Please copy, exactly as written, the span from the first line below to the line that contains "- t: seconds", including both, and skip the pictures.

Records from a data collection
┌──
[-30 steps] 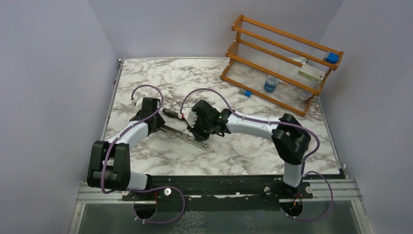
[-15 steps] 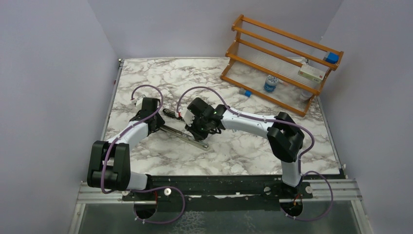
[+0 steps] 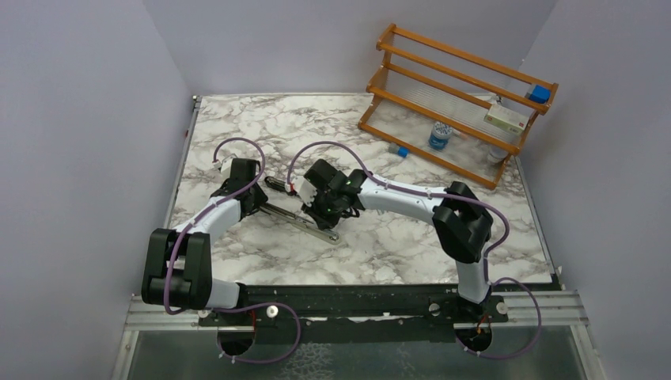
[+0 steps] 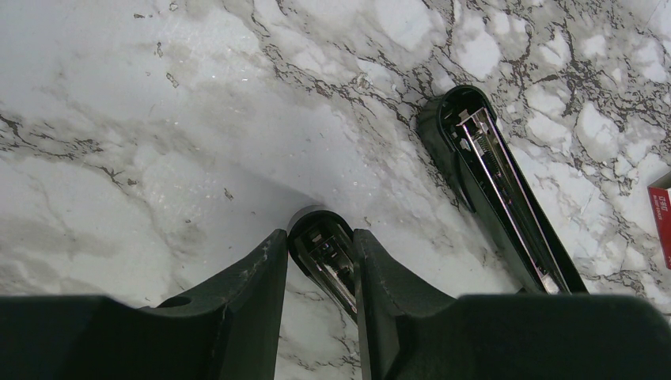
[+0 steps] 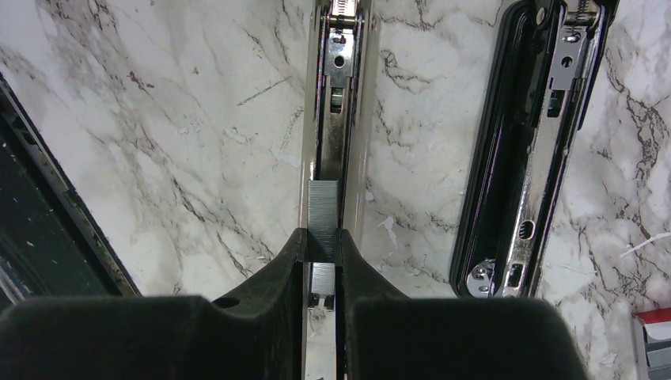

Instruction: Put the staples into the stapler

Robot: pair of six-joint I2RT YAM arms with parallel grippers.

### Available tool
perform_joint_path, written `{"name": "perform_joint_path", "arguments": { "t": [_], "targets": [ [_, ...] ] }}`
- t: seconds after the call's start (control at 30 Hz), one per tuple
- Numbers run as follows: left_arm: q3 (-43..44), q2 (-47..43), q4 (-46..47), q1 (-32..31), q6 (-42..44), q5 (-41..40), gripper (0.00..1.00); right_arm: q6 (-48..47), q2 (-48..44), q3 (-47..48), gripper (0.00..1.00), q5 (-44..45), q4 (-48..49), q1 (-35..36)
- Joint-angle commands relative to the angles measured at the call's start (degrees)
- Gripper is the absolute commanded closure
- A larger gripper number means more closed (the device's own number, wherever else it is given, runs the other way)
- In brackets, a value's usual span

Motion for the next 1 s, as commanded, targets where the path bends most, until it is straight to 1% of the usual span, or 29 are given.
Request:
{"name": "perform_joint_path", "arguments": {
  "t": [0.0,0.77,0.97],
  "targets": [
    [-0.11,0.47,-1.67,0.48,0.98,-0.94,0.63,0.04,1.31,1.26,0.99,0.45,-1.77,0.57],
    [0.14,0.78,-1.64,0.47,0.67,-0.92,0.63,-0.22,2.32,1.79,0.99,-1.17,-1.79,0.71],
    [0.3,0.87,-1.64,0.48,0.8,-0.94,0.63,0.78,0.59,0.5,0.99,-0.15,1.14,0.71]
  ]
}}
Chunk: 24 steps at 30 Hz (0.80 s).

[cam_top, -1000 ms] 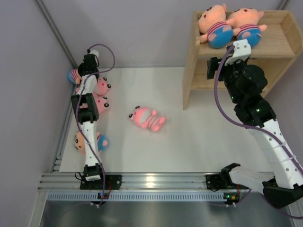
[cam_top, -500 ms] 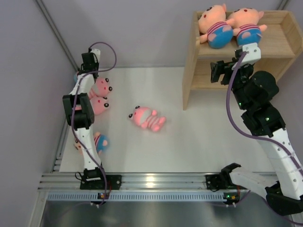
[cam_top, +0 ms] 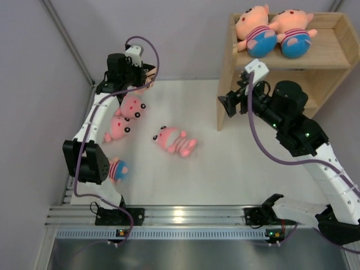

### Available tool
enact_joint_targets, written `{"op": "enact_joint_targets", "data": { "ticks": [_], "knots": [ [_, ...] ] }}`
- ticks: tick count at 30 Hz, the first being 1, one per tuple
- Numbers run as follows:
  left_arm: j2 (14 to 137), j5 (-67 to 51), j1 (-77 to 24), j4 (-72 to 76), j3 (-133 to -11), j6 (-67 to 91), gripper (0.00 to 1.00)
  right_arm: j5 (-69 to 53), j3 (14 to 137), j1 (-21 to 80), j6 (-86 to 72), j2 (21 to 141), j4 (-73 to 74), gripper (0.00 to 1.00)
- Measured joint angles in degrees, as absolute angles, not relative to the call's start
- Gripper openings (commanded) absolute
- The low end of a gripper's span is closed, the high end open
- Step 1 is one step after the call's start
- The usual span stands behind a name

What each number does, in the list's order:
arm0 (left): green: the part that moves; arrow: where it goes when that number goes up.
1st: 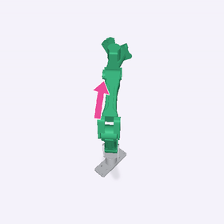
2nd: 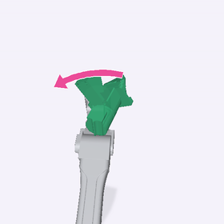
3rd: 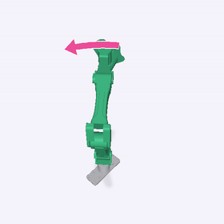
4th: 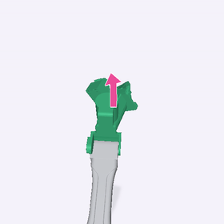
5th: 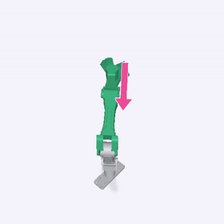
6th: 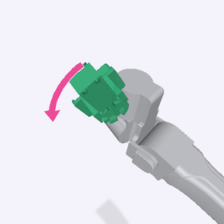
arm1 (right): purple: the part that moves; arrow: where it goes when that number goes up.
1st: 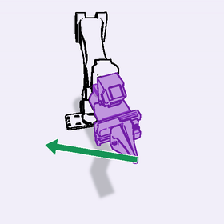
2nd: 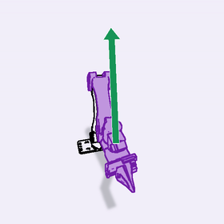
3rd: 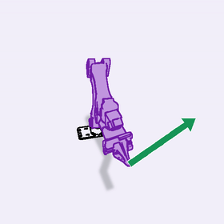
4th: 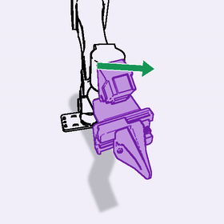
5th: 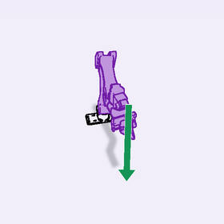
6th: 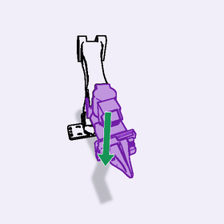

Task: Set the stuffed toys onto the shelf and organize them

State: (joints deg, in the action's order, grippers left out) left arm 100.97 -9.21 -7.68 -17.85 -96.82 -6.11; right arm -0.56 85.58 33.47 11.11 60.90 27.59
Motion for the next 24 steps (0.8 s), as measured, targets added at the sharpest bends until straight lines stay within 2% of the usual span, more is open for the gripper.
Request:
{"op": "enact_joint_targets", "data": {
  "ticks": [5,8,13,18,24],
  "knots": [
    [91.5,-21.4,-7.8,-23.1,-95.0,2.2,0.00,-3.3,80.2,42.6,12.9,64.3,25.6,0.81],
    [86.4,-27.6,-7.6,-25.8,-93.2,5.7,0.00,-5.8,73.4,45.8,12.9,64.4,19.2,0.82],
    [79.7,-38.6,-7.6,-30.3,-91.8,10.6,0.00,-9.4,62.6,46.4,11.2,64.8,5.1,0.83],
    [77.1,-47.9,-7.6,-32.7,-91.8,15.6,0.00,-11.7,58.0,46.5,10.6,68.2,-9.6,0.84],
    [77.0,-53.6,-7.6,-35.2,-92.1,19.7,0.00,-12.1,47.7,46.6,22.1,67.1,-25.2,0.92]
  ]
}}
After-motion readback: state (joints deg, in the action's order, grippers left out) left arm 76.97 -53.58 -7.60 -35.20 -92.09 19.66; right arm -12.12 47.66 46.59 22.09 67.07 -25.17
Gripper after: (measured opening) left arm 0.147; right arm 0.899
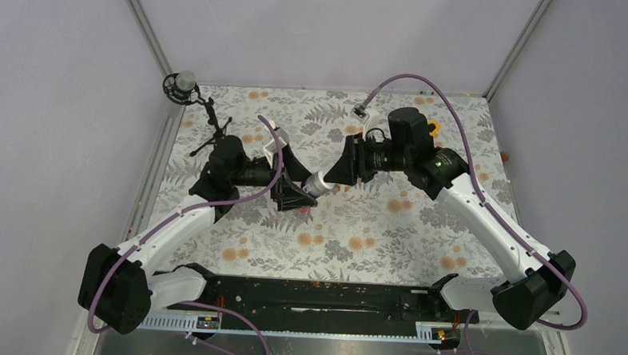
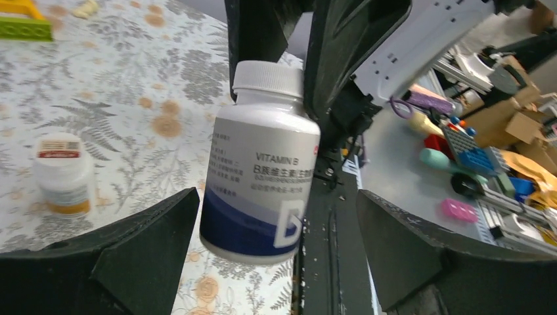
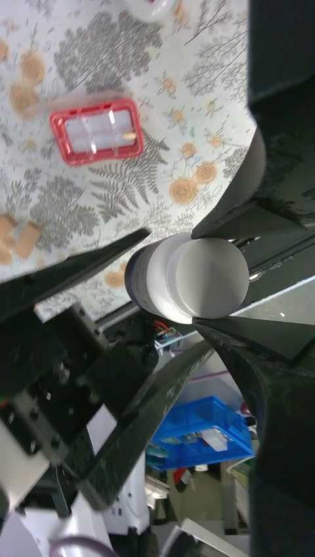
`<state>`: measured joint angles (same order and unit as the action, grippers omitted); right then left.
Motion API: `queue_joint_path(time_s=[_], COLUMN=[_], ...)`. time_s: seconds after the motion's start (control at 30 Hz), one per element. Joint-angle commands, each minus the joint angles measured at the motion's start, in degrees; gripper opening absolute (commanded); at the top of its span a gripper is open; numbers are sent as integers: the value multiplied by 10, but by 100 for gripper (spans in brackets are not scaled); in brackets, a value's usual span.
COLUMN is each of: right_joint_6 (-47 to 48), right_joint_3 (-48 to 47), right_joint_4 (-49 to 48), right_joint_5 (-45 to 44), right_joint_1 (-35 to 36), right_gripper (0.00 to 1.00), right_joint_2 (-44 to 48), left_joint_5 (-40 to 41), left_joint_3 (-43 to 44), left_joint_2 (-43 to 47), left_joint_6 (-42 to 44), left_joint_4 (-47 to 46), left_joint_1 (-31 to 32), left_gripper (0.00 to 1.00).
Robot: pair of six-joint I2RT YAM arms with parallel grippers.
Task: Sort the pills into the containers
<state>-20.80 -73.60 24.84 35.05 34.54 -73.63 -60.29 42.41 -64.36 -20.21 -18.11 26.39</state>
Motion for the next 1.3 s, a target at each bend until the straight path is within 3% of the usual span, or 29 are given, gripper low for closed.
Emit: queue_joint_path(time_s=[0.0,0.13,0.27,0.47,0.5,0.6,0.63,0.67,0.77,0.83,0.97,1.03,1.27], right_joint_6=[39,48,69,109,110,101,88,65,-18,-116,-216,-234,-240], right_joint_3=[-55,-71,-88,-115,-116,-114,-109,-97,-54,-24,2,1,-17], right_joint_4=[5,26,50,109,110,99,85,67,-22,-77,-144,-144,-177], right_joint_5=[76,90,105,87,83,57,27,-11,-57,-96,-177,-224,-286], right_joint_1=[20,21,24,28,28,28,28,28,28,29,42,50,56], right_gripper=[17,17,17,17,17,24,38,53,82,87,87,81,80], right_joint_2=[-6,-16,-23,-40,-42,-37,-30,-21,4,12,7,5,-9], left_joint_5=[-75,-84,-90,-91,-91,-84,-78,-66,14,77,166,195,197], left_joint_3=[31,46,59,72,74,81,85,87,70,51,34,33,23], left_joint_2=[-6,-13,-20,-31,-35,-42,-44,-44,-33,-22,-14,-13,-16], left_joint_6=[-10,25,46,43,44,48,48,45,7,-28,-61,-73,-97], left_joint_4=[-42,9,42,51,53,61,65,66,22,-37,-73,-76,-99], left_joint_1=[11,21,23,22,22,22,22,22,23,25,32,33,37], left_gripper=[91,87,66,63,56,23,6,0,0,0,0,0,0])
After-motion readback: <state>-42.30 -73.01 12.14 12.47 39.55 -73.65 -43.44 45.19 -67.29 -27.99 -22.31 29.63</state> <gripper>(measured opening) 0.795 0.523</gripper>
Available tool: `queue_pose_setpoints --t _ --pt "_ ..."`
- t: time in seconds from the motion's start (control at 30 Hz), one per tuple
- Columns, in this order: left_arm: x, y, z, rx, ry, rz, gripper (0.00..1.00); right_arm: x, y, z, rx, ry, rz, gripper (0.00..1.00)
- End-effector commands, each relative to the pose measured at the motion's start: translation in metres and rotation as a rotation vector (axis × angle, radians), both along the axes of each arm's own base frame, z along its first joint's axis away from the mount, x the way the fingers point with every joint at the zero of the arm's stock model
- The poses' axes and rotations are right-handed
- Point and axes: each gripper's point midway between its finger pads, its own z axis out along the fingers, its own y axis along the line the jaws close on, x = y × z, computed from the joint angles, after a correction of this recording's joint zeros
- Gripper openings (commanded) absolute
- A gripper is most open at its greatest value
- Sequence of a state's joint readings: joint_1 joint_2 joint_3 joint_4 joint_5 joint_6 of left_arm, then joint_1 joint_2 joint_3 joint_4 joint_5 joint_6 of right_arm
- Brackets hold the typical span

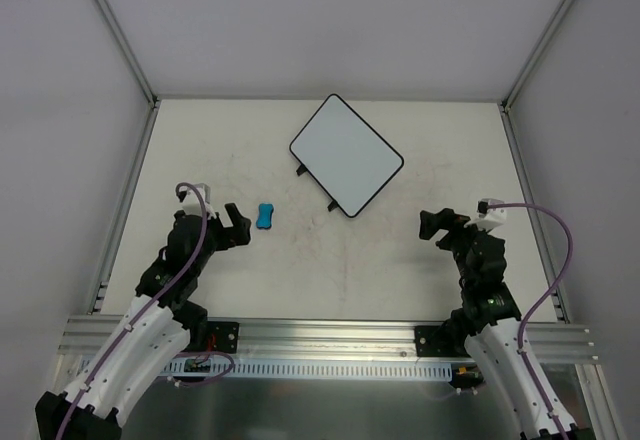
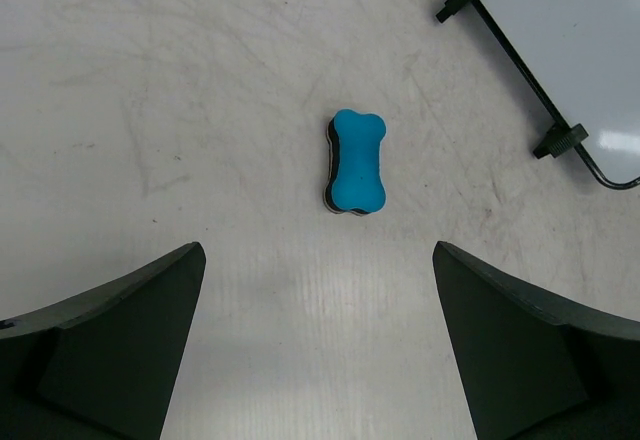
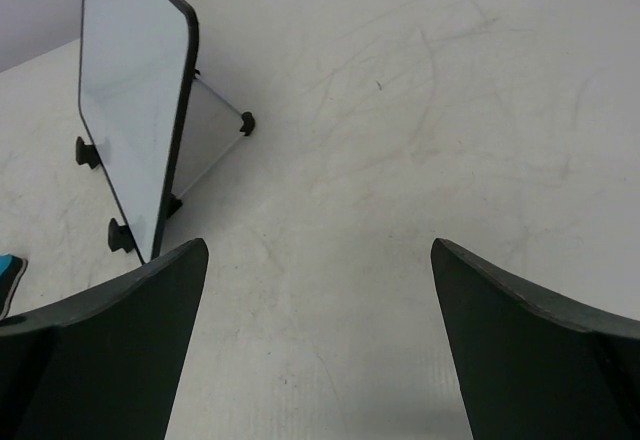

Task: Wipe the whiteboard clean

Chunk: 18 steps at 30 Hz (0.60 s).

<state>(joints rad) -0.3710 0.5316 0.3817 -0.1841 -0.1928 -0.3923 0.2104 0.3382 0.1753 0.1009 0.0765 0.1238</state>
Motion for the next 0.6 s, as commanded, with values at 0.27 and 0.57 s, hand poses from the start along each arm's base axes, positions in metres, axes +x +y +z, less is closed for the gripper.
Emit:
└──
- **TASK RESULT**
[-30 steps] 
[-15 steps] 
[+0 steps] 
[+0 steps] 
[+0 steps] 

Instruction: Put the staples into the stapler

Robot: pair of six-joint I2RT YAM arms with parallel grippers.

### Available tool
perform_joint_path, written `{"name": "perform_joint_path", "arguments": { "t": [_], "targets": [ [_, ...] ] }}`
- t: seconds after the call's start (control at 30 Hz), one per tuple

Above is the complete output.